OUTPUT_DIR.mkdir(parents=True, exist_ok=True)

SKIP_LABELS = {"skipped", "not_clean"}

print(f"Labeled CSV:  {LABELED_CSV}")
print(f"Output:       {OUTPUT_DIR}")
print(f"Modell:       {MODEL_NAME}")

In [None]:
# === DATEN LADEN ===
df = pd.read_csv(LABELED_CSV, encoding="utf-8")
df = df[~df["label"].isin(SKIP_LABELS)].reset_index(drop=True)

print(f"Geladen: {len(df)} gelabelte Artikel, {df['label'].nunique()} Klassen\n")
print("Klassenverteilung:")
print(df["label"].value_counts().to_string())

In [None]:
# === EMBEDDINGS BERECHNEN ===
print(f"Lade Modell: {MODEL_NAME}")
model = SentenceTransformer(MODEL_NAME)

# Headline + Text kombinieren (Headline gibt starkes Topic-Signal)
texts = (df["headline"].fillna("") + " \u2014 " + df["text"].fillna("")).tolist()

print(f"Encode {len(texts)} Artikel (batch_size={BATCH_SIZE})...")
embeddings = model.encode(
    texts,
    batch_size=BATCH_SIZE,
    show_progress_bar=True,
    normalize_embeddings=True,
)
print(f"Embedding Shape: {embeddings.shape}")

In [None]:
# === UMAP PROJEKTION ===
print("UMAP laeuft...")
reducer = UMAP(
    n_neighbors=UMAP_NEIGHBORS,
    min_dist=UMAP_MIN_DIST,
    n_components=2,
    metric="cosine",
    random_state=RANDOM_SEED,
)
coords = reducer.fit_transform(embeddings)

df["umap_x"] = coords[:, 0]
df["umap_y"] = coords[:, 1]
print(f"UMAP fertig — Shape: {coords.shape}")

In [None]:
# === OUTLIER DETECTION: CENTROID DISTANCE ===
labels = df["label"].values
is_centroid_outlier = np.zeros(len(labels), dtype=bool)
centroid_dists = np.zeros(len(labels))

for lbl in np.unique(labels):
    mask = labels == lbl
    class_emb = embeddings[mask]

    # Zentroid berechnen und normalisieren
    centroid = class_emb.mean(axis=0, keepdims=True)
    centroid /= np.linalg.norm(centroid) + 1e-10

    # Kosinus-Distanz zum Zentroid
    dists = cdist(class_emb, centroid, metric="cosine").flatten()
    centroid_dists[mask] = dists

    threshold = np.percentile(dists, CENTROID_PERCENTILE)
    idx = np.where(mask)[0]
    is_centroid_outlier[idx] = dists > threshold

df["centroid_dist"] = centroid_dists
df["centroid_outlier"] = is_centroid_outlier

print(f"Centroid Outlier ({CENTROID_PERCENTILE}. Perzentil): {is_centroid_outlier.sum()} Artikel geflaggt")

In [None]:
# === OUTLIER DETECTION: LOCAL OUTLIER FACTOR ===
is_lof_outlier = np.zeros(len(labels), dtype=bool)

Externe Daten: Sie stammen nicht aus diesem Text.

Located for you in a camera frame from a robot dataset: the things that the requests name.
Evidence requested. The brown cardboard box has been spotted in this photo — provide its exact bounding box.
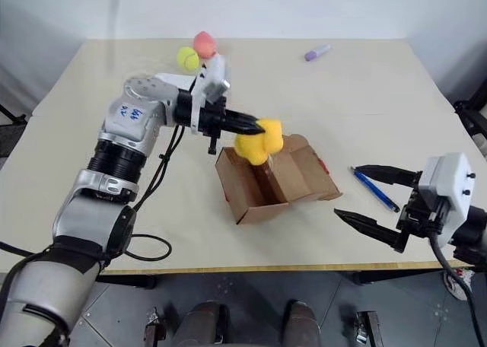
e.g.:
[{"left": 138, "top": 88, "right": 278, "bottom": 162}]
[{"left": 214, "top": 133, "right": 341, "bottom": 227}]

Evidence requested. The yellow tennis ball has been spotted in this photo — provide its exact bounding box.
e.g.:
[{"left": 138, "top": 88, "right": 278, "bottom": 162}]
[{"left": 175, "top": 46, "right": 200, "bottom": 73}]

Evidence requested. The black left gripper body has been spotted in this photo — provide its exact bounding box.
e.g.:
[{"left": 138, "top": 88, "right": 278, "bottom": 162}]
[{"left": 197, "top": 97, "right": 230, "bottom": 155}]

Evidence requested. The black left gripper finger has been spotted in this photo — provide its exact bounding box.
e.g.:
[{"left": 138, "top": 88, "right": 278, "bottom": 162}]
[
  {"left": 226, "top": 110, "right": 260, "bottom": 125},
  {"left": 228, "top": 123, "right": 264, "bottom": 137}
]

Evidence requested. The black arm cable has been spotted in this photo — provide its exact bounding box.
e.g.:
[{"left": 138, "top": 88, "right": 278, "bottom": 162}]
[
  {"left": 101, "top": 123, "right": 186, "bottom": 266},
  {"left": 428, "top": 231, "right": 487, "bottom": 347}
]

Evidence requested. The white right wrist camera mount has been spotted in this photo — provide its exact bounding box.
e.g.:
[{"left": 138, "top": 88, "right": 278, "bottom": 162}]
[{"left": 416, "top": 152, "right": 477, "bottom": 247}]

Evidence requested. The black tripod stand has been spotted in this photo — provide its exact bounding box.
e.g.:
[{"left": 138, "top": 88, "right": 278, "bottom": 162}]
[{"left": 451, "top": 98, "right": 487, "bottom": 154}]

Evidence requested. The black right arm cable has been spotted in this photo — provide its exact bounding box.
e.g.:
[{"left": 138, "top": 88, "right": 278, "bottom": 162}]
[{"left": 428, "top": 231, "right": 487, "bottom": 347}]

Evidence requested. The yellow foam item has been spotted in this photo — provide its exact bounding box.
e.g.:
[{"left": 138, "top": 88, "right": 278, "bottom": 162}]
[{"left": 233, "top": 118, "right": 285, "bottom": 165}]

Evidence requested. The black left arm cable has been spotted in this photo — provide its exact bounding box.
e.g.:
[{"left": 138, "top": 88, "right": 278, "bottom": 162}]
[{"left": 101, "top": 123, "right": 186, "bottom": 266}]

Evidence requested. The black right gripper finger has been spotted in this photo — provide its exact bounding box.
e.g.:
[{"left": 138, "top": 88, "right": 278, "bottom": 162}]
[
  {"left": 353, "top": 164, "right": 424, "bottom": 189},
  {"left": 333, "top": 208, "right": 411, "bottom": 254}
]

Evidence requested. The dark rounded shape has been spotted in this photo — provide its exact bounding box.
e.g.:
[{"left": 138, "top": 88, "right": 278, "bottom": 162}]
[
  {"left": 181, "top": 301, "right": 230, "bottom": 347},
  {"left": 284, "top": 298, "right": 321, "bottom": 347}
]

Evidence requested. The grey metal bracket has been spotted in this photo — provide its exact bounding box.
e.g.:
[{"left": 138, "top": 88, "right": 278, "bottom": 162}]
[
  {"left": 143, "top": 306, "right": 167, "bottom": 347},
  {"left": 352, "top": 310, "right": 384, "bottom": 347}
]

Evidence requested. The pink peach toy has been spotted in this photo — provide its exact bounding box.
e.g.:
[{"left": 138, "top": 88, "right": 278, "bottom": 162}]
[{"left": 193, "top": 30, "right": 218, "bottom": 59}]

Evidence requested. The blue pen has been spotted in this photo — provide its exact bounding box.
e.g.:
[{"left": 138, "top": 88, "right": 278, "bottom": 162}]
[{"left": 349, "top": 165, "right": 401, "bottom": 213}]

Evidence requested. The white sneaker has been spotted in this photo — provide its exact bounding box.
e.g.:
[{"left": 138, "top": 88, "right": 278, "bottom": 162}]
[{"left": 444, "top": 268, "right": 476, "bottom": 301}]

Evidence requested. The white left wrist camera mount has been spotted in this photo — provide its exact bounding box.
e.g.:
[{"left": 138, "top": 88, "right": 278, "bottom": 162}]
[{"left": 189, "top": 53, "right": 232, "bottom": 135}]

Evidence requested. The purple marker pen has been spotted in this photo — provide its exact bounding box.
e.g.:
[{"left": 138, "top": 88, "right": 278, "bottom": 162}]
[{"left": 304, "top": 43, "right": 333, "bottom": 62}]

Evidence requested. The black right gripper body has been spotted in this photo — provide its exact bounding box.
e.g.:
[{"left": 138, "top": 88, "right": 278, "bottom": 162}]
[{"left": 395, "top": 186, "right": 456, "bottom": 245}]

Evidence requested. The black table foot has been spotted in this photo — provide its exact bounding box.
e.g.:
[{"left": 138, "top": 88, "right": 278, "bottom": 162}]
[{"left": 352, "top": 269, "right": 447, "bottom": 286}]

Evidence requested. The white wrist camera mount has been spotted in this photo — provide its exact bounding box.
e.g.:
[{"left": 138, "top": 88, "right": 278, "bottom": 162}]
[
  {"left": 416, "top": 152, "right": 477, "bottom": 247},
  {"left": 189, "top": 53, "right": 232, "bottom": 135}
]

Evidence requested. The black stand leg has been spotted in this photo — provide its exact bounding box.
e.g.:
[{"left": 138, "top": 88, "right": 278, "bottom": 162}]
[{"left": 0, "top": 102, "right": 28, "bottom": 128}]

for lbl in np.unique(labels):
    mask = labels == lbl
    class_emb = embeddings[mask]

    k = min(LOF_NEIGHBORS, len(class_emb) - 1)
    if k < 2:
        continue

    lof = LocalOutlierFactor(n_neighbors=k, metric="cosine", contamination="auto")
    preds = lof.fit_predict(class_emb)  # -1 = Outlier, 1 = Inlier

    idx = np.where(mask)[0]
    is_lof_outlier[idx] = preds == -1

df["lof_outlier"] = is_lof_outlier

print(f"LOF Outlier (k={LOF_NEIGHBORS}): {is_lof_outlier.sum()} Artikel geflaggt")
print(f"Beide Methoden: {(is_centroid_outlier & is_lof_outlier).sum()} Artikel")

In [None]:
# === PLOT: UMAP UEBERSICHT ===
unique_labels = np.unique(labels)
cmap = plt.cm.get_cmap("tab20", len(unique_labels))
color_map = {lbl: cmap(i) for i, lbl in enumerate(unique_labels)}

fig, ax = plt.subplots(figsize=(16, 12))
for lbl in unique_labels:
    mask = labels == lbl
    ax.scatter(coords[mask, 0], coords[mask, 1], c=[color_map[lbl]], label=lbl, s=20, alpha=0.6)

ax.legend(bbox_to_anchor=(1.02, 1), loc="upper left", fontsize=8, markerscale=2)
ax.set_title("UMAP — Alle gelabelten Artikel nach Klasse", fontsize=14)
ax.set_xlabel("UMAP 1")
ax.set_ylabel("UMAP 2")
plt.tight_layout()
fig.savefig(OUTPUT_DIR / "umap_overview.png", dpi=150, bbox_inches="tight")
plt.show()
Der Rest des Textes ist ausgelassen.